The business lessons are peppered all over its pages. It is all very well to have a long term vision of where you want to be in the future, and BMK had his share of that, but the bigger lesson, for me was

start where you are, with what you have, take the next step even if you can not see the whole staircase and believe that the path will become clearer as you go....

What right did BMK have to drop out of school after P7 and dream of one day being a hotelier? What right did have as he prowled the streets of Hong Kong, Guangzhou and Bangkok to think he could father the second hand spare parts and boda boda revolutions in Uganda? What right did he have to think he could turn marginal land on Wampewo avenue into the flagship of the African Hotel Chain? There is one in Moroto, another in Lusaka, Zambia and another two planned for Arua and Apac. 
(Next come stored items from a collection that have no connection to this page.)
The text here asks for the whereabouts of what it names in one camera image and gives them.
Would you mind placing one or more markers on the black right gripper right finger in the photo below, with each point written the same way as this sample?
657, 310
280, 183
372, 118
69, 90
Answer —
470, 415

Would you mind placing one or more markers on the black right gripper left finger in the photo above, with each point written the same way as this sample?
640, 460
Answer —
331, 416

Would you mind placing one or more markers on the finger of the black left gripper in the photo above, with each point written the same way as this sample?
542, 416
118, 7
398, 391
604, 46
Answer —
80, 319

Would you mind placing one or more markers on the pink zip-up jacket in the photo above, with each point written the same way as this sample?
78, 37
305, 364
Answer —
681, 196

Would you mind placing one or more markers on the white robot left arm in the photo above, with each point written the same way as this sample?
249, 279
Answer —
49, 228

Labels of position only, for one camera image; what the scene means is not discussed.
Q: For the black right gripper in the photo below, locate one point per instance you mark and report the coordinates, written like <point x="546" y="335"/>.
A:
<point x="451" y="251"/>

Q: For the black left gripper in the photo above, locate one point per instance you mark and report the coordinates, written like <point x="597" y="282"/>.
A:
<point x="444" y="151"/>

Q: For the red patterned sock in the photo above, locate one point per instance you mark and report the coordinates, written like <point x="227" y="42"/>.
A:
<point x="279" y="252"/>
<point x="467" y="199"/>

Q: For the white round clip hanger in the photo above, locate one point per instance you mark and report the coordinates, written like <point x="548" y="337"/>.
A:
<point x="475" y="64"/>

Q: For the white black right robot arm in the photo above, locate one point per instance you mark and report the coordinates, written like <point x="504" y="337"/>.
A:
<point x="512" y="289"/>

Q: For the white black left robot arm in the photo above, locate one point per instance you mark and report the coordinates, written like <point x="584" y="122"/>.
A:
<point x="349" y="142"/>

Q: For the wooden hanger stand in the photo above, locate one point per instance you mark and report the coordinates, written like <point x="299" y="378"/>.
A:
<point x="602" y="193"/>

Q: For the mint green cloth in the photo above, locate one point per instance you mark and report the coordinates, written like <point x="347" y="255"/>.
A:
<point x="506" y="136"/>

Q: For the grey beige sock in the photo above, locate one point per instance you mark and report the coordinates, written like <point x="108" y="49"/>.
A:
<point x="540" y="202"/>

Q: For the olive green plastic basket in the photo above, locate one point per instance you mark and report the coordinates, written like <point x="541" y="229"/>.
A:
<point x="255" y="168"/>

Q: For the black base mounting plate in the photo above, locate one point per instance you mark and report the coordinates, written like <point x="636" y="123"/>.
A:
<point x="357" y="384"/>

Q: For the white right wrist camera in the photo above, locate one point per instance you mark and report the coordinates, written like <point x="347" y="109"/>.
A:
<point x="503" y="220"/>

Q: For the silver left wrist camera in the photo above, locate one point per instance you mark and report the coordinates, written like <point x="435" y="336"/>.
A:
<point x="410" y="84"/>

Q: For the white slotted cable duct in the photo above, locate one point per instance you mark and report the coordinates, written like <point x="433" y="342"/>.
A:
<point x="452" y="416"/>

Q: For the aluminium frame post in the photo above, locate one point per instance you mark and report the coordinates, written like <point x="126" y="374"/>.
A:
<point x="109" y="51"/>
Given his journey through some of the worst economic times of this country the rest of us should shut up about the lack of opportunity in Uganda today. It is not in the nature on the man but such complaints maybe met with a snort as he set upon his newest venture.

"Just as important as a lesson, BMK is a compounding machine. Untempted by the seductions of youth he was able to plough back most of his profits into his business. Done across five or ten years the results may not be so impressive but done with discipline over five decades can make for eye popping results.  This assumes of course, that like BMK, you enjoy more success than suffer failure during the period.
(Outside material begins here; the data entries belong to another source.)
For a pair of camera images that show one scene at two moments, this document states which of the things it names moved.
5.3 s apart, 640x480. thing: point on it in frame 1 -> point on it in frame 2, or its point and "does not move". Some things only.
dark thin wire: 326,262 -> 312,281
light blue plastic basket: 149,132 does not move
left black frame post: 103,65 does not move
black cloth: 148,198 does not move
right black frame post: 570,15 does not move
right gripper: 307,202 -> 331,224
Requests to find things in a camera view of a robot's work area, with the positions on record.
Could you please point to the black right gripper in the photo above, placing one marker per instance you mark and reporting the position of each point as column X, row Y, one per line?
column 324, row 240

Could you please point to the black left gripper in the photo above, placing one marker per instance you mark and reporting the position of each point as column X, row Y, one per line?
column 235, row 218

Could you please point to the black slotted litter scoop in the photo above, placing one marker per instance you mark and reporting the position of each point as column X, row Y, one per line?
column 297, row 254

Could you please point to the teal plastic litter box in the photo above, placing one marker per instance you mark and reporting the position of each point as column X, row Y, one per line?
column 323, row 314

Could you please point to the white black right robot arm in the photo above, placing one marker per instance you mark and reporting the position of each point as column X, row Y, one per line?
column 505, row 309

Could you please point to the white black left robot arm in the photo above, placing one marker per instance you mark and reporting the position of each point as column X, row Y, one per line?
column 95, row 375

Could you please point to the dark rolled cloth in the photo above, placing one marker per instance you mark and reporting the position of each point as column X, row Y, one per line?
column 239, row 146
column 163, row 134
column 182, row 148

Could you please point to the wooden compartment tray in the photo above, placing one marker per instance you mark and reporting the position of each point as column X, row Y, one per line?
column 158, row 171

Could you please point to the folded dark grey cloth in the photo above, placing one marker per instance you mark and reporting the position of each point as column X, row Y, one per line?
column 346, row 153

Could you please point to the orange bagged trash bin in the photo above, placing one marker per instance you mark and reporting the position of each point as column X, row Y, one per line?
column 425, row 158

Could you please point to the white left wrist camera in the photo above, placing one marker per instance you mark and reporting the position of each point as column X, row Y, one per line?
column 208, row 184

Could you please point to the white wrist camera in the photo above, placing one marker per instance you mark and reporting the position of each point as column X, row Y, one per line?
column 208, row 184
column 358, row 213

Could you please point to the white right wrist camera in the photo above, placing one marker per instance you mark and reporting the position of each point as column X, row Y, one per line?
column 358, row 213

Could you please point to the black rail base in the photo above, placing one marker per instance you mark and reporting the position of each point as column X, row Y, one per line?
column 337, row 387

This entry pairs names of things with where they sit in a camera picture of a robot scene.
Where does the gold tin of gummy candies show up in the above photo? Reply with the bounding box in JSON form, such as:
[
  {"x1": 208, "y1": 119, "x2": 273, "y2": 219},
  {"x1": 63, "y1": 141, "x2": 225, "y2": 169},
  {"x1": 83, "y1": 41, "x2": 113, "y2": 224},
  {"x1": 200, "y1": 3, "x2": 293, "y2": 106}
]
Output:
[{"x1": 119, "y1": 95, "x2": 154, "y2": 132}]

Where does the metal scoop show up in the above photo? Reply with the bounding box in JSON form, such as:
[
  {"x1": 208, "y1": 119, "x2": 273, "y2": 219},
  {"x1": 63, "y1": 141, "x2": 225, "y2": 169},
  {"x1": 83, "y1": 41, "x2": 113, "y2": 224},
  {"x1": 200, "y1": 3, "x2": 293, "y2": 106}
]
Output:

Which brings us nicely around to the latest drama with NSSF at the center. Earlier this year parliament passed a law that allows  members to access 20 percent of their savings once they make 45 or save for ten years. The uproar was triggered by a report that finance minister Matia Kasaija had written to President Yoweri Museveni advising that he not assent to the bill. That it should be returned to parliament for further debate.
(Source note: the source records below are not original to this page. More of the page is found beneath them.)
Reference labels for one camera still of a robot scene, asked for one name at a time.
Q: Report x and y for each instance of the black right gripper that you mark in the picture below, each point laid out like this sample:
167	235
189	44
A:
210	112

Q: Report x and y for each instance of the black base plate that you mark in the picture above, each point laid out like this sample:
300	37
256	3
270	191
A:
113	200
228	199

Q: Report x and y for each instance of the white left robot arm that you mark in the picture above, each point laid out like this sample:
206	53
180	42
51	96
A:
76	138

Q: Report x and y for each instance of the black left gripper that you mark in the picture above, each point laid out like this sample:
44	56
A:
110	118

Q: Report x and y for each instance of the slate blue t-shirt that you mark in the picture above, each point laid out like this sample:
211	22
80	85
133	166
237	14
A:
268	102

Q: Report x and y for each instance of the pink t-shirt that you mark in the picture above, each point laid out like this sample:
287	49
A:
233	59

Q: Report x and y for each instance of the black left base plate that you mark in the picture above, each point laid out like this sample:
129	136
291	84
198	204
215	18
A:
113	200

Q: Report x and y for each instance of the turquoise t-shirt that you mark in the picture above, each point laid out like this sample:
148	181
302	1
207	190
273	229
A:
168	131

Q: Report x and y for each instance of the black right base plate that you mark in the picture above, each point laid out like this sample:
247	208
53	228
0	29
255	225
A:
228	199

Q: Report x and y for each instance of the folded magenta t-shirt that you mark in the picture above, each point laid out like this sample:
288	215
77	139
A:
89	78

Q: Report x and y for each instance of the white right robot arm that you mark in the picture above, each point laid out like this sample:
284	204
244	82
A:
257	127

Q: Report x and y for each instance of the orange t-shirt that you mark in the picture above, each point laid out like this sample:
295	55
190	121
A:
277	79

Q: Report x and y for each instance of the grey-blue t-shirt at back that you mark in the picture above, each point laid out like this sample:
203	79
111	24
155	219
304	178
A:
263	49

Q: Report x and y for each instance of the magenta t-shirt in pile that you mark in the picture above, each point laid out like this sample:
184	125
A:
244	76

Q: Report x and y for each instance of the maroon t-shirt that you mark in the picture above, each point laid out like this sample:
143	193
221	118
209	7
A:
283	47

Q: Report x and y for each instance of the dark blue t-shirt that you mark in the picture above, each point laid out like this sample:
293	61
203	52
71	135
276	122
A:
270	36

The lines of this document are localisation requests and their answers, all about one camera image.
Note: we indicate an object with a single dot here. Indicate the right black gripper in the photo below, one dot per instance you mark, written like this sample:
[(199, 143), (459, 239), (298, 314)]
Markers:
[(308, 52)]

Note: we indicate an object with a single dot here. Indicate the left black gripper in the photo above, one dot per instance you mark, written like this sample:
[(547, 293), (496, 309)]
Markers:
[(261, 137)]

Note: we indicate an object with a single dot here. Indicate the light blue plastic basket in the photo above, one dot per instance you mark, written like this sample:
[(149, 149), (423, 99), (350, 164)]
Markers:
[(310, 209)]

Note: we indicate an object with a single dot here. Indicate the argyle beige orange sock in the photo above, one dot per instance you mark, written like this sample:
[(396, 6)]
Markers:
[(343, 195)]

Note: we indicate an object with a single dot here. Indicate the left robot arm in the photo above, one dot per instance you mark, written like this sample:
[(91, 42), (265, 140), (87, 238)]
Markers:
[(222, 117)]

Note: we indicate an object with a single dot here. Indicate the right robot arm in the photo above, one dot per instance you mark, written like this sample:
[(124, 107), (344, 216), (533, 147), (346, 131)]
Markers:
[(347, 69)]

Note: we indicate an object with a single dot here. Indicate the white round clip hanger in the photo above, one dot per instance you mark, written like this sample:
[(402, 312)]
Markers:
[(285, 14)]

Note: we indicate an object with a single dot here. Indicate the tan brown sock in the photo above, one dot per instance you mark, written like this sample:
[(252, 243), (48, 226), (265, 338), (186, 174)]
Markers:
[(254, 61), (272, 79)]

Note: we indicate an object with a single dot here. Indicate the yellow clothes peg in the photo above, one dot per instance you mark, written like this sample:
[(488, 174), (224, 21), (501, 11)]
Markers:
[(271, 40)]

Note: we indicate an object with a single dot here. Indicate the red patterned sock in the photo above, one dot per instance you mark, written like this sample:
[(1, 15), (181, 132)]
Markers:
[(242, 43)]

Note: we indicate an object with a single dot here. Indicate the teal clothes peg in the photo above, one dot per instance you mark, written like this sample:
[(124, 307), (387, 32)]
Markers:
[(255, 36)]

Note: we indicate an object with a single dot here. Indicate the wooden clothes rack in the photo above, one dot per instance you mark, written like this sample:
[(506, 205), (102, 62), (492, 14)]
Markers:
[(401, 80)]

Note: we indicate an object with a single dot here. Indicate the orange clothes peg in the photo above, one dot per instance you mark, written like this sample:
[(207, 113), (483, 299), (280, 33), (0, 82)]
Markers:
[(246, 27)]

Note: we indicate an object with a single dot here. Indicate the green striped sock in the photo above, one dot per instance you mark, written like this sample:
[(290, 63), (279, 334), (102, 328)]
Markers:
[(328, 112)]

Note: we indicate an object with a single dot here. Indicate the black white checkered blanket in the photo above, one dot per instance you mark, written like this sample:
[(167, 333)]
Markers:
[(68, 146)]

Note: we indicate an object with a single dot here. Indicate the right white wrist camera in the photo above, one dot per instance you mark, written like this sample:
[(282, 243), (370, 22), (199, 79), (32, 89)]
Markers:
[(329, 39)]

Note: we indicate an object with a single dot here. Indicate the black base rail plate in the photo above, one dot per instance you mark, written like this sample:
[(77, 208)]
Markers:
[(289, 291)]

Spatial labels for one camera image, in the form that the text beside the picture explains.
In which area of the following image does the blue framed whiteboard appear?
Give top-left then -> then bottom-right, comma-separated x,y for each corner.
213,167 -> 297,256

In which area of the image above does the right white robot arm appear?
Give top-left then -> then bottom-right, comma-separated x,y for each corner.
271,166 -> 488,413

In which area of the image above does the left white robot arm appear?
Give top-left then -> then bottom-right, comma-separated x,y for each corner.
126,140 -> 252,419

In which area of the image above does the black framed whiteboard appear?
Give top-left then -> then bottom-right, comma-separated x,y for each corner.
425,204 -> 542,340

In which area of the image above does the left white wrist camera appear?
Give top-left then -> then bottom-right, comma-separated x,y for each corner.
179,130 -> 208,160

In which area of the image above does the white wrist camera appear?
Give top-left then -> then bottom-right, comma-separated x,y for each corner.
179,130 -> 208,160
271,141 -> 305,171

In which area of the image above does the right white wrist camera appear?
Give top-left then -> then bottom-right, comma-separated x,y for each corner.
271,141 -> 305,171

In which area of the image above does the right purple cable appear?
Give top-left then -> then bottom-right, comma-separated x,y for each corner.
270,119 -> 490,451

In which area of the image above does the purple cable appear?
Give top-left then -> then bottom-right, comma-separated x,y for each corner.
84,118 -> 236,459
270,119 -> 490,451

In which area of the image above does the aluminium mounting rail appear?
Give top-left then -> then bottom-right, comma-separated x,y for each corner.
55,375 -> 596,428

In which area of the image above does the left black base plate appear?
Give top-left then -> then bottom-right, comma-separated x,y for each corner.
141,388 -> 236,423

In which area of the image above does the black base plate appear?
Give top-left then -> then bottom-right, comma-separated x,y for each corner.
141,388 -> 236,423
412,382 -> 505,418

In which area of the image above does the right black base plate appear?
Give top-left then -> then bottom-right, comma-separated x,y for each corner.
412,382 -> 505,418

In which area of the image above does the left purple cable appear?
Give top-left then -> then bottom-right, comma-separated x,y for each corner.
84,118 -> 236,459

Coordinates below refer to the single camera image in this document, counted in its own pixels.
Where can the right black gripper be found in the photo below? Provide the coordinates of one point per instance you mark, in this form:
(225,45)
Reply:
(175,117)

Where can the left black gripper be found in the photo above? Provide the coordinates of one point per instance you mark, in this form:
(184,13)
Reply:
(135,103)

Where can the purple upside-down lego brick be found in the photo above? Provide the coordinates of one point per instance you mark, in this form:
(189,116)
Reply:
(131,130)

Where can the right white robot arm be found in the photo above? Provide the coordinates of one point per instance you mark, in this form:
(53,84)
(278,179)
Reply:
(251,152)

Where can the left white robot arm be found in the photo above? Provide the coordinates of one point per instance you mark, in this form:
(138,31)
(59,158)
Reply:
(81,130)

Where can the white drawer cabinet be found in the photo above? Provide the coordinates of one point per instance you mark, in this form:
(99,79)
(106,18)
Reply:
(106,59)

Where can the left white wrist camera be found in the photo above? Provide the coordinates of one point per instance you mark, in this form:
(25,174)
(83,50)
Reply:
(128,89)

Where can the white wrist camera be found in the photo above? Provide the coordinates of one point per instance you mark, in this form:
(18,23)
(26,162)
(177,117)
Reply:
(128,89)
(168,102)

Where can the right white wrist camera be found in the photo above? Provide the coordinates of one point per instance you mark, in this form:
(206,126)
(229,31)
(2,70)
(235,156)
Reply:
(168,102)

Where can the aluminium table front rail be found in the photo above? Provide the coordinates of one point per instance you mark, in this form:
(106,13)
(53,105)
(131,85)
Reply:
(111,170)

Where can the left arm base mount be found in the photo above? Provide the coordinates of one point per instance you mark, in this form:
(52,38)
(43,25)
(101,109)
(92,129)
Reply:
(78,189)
The minster argued that a massive outflow as is suggested by the law, would hobble NSSF’s activity and affect the Fund’s ability to pay members the attractive interesting they have become accustomed to.

Unlike BMK most of us have to compelled to sock away part of our income and allow the compounding effect to work for us.

Looking at my own NSSF account I notice that my contributions over the years account for about 45 percent of my savings with the rest being interest. That is down to the compounding effect. Because interest has been paid on interest I will receive much more than if I had just saved my money under the mattress dilligently during my career.

"BMK insists he is a lucky man. I guess looking back over what he has achieved he has surprised even himself. That is what the compounding effect does...
Given time and a good rate of return  the end result can look like a miracle.

To illustrate given the choice between receiving a billion shillings at the end of the year or starting with a shilling and compounding at the rate of one percent a day and being paid off what ever the total will be after six years, most people will take the billion shillings now. But then they would be forgoing another sh1.9b if only they had waited to year six.

The point for BMK as for the salivating savers of NSSF, we don’t need to be clever to take advantage of the compounding effect to do well. What we need is a good money making machine and uninterrupted time. 

Delayed gratification is not for everyone – we can not all be like BMK, that is why government against our will made us save. The warm feeling of getting a few millions now may deny us a greater glow of many more millions a few years down the road.

What? You are scared NSSF may not be around by the time you are 55? That is the same thing they feared 20 years ago.